Getting Back to Normal - Slowly
A health update from this end... Hopefully this will be the last health note for a while. Aside from minor headaches and getting worn out quickly, I am doing much better. Reviewing the doctors guidance and prescriptions I was a little worse off than I felt, which was horrible.
My work day should be back to mostly normal by tomorrow or Wednesday. While I have tried to keep up with e-mail, it is behind a little bit. Thank you for the well wishes and concerns as well as your patience.
No Fly Zone Around My Head
Grrrrr! Not traveling anywhere for the next few days. The doctor visit turned into a no-fly advisory. It seems this little headache is a sinus that is very inflamed and could blow with slight pressure change, like on an airplane.
I have already undone my flight, now it is meetings, hotel, and rental car to cancel and figure out what I am forgetting.
Checking on Clearance to Fly
I am supposed to be in the San Francisco Bay Area tomorrow. But, now I am needing a doctor's okay to fly due to a nasty sinus infection. I have had too many friends head to the skies with more minor conditions and had severe problems come from it. Last year, when I had a similar issue my doctor suggested it was a good idea to get checked when things are a bit congested. This morning I felt like I had a battle with a large nail gun to my left eye, sinus area, and brain, so bad it hurt to breathe.
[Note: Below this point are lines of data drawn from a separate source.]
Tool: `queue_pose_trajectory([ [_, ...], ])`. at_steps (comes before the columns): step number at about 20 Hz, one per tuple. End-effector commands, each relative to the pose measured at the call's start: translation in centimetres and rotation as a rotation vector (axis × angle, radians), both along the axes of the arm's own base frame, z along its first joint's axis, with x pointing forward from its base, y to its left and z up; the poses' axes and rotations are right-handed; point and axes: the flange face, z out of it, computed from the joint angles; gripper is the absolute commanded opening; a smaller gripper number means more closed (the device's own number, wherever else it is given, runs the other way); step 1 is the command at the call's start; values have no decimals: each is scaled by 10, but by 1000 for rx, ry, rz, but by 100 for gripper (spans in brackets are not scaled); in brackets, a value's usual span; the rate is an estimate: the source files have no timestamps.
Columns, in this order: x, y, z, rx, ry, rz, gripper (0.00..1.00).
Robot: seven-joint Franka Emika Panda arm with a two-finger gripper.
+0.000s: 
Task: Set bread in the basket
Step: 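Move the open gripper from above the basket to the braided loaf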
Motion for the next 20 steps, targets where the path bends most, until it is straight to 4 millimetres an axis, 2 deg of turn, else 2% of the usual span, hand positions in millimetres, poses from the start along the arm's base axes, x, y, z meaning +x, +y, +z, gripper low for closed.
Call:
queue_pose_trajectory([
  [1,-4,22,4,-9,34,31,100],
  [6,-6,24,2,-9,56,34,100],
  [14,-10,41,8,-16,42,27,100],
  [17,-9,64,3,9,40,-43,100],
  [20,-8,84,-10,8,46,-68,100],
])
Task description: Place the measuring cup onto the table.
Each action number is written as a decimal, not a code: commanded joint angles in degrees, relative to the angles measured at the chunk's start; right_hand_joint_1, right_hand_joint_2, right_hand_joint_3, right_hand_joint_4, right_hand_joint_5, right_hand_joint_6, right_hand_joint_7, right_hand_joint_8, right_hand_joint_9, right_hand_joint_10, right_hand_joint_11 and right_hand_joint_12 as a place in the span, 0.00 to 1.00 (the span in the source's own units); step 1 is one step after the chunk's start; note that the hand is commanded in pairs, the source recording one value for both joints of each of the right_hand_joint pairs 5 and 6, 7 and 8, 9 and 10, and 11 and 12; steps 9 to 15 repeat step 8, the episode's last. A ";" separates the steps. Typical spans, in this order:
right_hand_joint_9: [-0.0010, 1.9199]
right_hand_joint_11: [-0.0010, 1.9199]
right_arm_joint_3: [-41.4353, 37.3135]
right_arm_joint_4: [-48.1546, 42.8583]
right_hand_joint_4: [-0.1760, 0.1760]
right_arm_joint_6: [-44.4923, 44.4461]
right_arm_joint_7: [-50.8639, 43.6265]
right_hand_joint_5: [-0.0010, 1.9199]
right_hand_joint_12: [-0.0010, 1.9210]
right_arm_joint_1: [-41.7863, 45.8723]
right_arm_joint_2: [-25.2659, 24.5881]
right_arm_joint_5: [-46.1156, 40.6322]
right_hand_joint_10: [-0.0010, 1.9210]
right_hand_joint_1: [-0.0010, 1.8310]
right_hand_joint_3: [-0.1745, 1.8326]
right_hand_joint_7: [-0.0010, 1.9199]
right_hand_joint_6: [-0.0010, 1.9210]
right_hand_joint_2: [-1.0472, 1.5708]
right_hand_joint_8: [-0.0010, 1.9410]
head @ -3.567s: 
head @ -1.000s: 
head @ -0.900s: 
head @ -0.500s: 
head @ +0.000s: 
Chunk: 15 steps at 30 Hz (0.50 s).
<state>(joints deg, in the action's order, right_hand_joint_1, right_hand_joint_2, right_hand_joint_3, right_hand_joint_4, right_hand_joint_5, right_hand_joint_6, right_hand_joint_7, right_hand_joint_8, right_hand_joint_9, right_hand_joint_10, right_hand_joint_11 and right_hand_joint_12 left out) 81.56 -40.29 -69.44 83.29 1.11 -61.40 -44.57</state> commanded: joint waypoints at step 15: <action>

I should know in a little bit if I am free to soar tomorrow.
Mach Aram has Moved On
While browsing through my feeds this morning, I saw a very familiar face staring back at me. I looked at the words around it, which included, "You see, the best creative director I've ever met has died." The next line confirmed it was Mach Arom that was being discussed. I knew him through friends while I lived in San Francisco and he was incredibly giving, kind, friendly, creative, and a great cook. The first time I met Mach he showed me his business card that unfolded into a resume and portfolio. This was the most incredible card I have ever seen and I have tried to describe it many times, but it just had to be seen. It unfolded chronologically and was easy to follow what panel to read in what order.
I was always very happy when Mach was involved with a party or any outing. I ran into him last a few years ago (perhaps eight years ago) in Kramer Books on DuPont Circle in Washington, DC. He was in town for an interview and looking at moving back. He has been on my mind since and is part of my web friend searches that I do on occasion to catch-up with people.
The Mach Aram Memorial Site is a testament to his great spirit and gifts that he shared openly. He could warm a heart on a grey day and find the beauty in everything. He left this world giving, as one would imagine people like him doing.